インコロイ825 は、高強度ニッケル合金に比べて加工や機械加工が比較的容易であるため、複雑な耐食性機器に適している。.

インコネル625 は溶接性に優れるが、強度が高く加工硬化しやすいため、機械加工が難しい。.

代表的なアプリケーション

インコロイ825 用途

化学処理装置、酸製造装置、酸洗装置、汚染防止システム、石油・ガスサワーサービス配管、熱交換器。.

インコネル 625 用途

オフショアおよび海底配管、石油・ガスパイプライン、航空宇宙部品、船舶用ハードウェア、熱交換器、圧力容器、原子力産業アプリケーション。.

コスト比較

インコロイ825 は、ニッケル含有量が低く、強度要件が中程度であるため、一般にコスト効率が高い。.

インコネル625 はより高価だが、高強度、高温、過酷な環境で優れた性能を発揮する。.

インコロイ825とインコネル625の選び方

インコロイ825を選ぶなら 酸性または還元性環境での耐食性が第一の関心事であり、機械的負荷は中程度である。.
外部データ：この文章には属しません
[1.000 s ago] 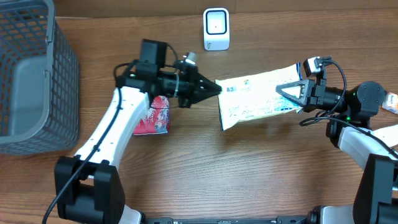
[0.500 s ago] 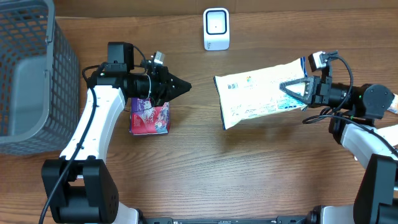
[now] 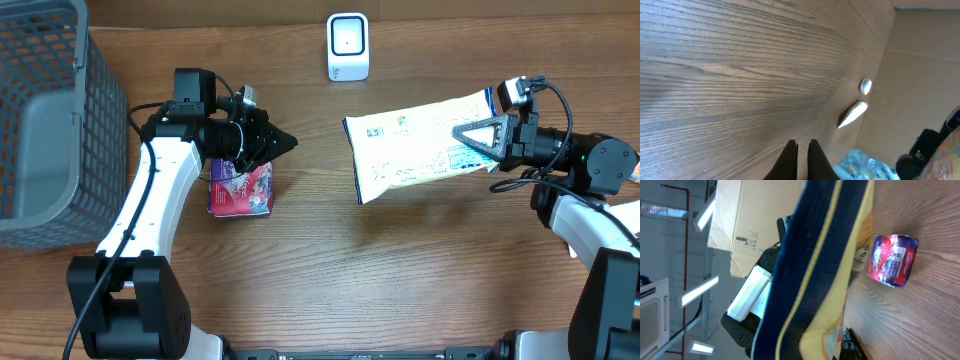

インコネル625を選ぶなら 高強度、高温耐性、幅広い耐食性が要求される。.

関連する質問

インコネル625はインコロイ825より強いですか?
はい、インコネル625はインコロイ825よりも引張強さと降伏強さが著しく高いです。.

硫酸に適した合金はどれですか?
インコロイ825は銅を含んでいるため、硫酸環境では一般的に好まれる。.

インコロイ825はインコネル625の代わりになりますか?
インコロイ825は、高温または高応力用途でインコ ネル625に取って代わることはできません。.